Other materials, meanwhile, "just aren’t marketable. The more highly engineered a polymer is, often the harder it is to sell," says Kaplan. "The irony is those materials are also the most expensive in the virgin format. But we’ll always buy," he says, emphasizing the company’s approach to be a full service recycler of materials.

On the Job

Granulators reducing material to consistently sized flakes are at the heart of the company’s processing operations.

Maine Plastics operates nine granulators, many of them made by Rapid Granulator Inc. of Rockford, Ill., that downsize incoming plastic parts and trimmings. A fleet of more than a dozen Toyota forklift trucks move incoming material and Gaylord-style boxes full of processed flakes to and from the granulators and shipping and receiving areas.

The names of the high-profile petro-chemical and manufacturing companies appearing on the sides of the boxes, some of them multi-billion dollar global firms, testify to the fact that Maine Plastics is successfully serving the most significant players in the plastics industry.

While most material is granulated, there is also some baling taking place. The company recently took delivery of an upgraded baler made by Excel Manufacturing, St. Charles, Minn., designed to handle the task of baling stubborn materials such as five-gallon water jugs.

"We had to upgrade and install a sturdier baler with stronger plate pressure that can handle some of the stubborn plastic material," says operations manager Reggie Lee, who has been with Maine Plastics for seven years.

A guillotine-style cutter made by the Canadian company Roeqco was purchased in late 2000 to help pre-process larger plastic parts and purgings and to cut rolls of plastic film.

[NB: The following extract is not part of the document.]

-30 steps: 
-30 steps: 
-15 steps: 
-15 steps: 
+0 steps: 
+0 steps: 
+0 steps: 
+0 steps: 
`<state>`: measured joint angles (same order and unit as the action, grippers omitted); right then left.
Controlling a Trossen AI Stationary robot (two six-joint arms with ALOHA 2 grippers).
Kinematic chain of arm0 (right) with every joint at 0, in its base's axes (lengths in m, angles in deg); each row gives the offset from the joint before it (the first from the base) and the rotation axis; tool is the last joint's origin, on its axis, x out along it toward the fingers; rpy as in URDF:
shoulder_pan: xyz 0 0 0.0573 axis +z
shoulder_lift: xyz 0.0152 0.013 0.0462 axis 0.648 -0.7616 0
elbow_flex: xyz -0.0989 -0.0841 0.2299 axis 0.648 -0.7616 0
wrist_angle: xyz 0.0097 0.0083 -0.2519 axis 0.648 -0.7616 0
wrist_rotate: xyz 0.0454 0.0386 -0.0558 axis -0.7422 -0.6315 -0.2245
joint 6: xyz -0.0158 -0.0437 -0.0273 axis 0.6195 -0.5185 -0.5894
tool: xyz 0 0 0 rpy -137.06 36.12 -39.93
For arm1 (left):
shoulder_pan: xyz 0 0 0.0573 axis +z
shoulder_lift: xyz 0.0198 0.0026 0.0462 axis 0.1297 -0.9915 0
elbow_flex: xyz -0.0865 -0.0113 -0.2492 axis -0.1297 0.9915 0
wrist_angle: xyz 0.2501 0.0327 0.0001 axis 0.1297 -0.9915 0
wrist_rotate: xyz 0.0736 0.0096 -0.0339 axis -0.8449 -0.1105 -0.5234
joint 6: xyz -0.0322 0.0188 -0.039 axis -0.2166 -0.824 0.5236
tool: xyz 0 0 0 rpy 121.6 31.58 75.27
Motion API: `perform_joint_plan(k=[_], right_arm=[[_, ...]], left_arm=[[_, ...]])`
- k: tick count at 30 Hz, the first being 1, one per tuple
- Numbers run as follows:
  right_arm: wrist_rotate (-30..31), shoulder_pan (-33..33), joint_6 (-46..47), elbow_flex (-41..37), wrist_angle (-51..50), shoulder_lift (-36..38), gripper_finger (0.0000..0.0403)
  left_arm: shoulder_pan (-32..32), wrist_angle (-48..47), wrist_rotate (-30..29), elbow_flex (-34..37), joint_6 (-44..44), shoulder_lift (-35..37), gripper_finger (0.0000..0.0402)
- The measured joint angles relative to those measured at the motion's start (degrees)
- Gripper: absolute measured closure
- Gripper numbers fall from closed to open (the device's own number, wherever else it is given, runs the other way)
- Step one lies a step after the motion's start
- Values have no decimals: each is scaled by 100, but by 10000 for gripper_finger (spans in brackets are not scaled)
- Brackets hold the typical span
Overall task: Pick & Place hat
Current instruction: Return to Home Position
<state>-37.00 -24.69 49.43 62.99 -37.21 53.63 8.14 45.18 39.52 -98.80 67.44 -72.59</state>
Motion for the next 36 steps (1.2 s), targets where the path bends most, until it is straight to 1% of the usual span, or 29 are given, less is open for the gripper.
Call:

The assortment of materials coming into the facility represents the broad spectrum of how plastic is used by manufacturers, with incoming streams ranging from automobile interior and exterior parts to excess plastic promotional items once given away by restaurants and retailers.

Without question, the amount of material coming in has grown. "I credit the people who were around when Maine Plastics started; they were an innovative bunch," says Kaplan. "And that carries on today. Where other people will say, ‘It’s not what we do,’ we’ll take a step back and consider it."

Innovation and the ability to consider new ideas has been and will remain a strength of the company, says Render. "I was using the word ‘intrepreneurship’ back in 1989. We were one of the first companies with a foreign sales corporation, and that’s just one of the ventures we’ve tried out. Dave and I joke about how many K-1 (IRS partnership forms) we have in our tax returns, because of the ventures we have tried."

Render says he has a reputation around the office for forming what have become known as "Bob deals," new side ventures that often bring looks of concern from co-workers. "Around here I am definitely made fun of because of ‘Bob deals.’ They are strange, they take a lot of work, and sometimes they don’t go anywhere. But sometimes they bear a lot of fruit," notes Render.

"And when they do," adds Kaplan, it’s amazing how people change their minds."

Just like Robert Render has changed his mind from believing his father had made a wrong turn when he decided to get into the plastics recycling business nearly 20 years ago.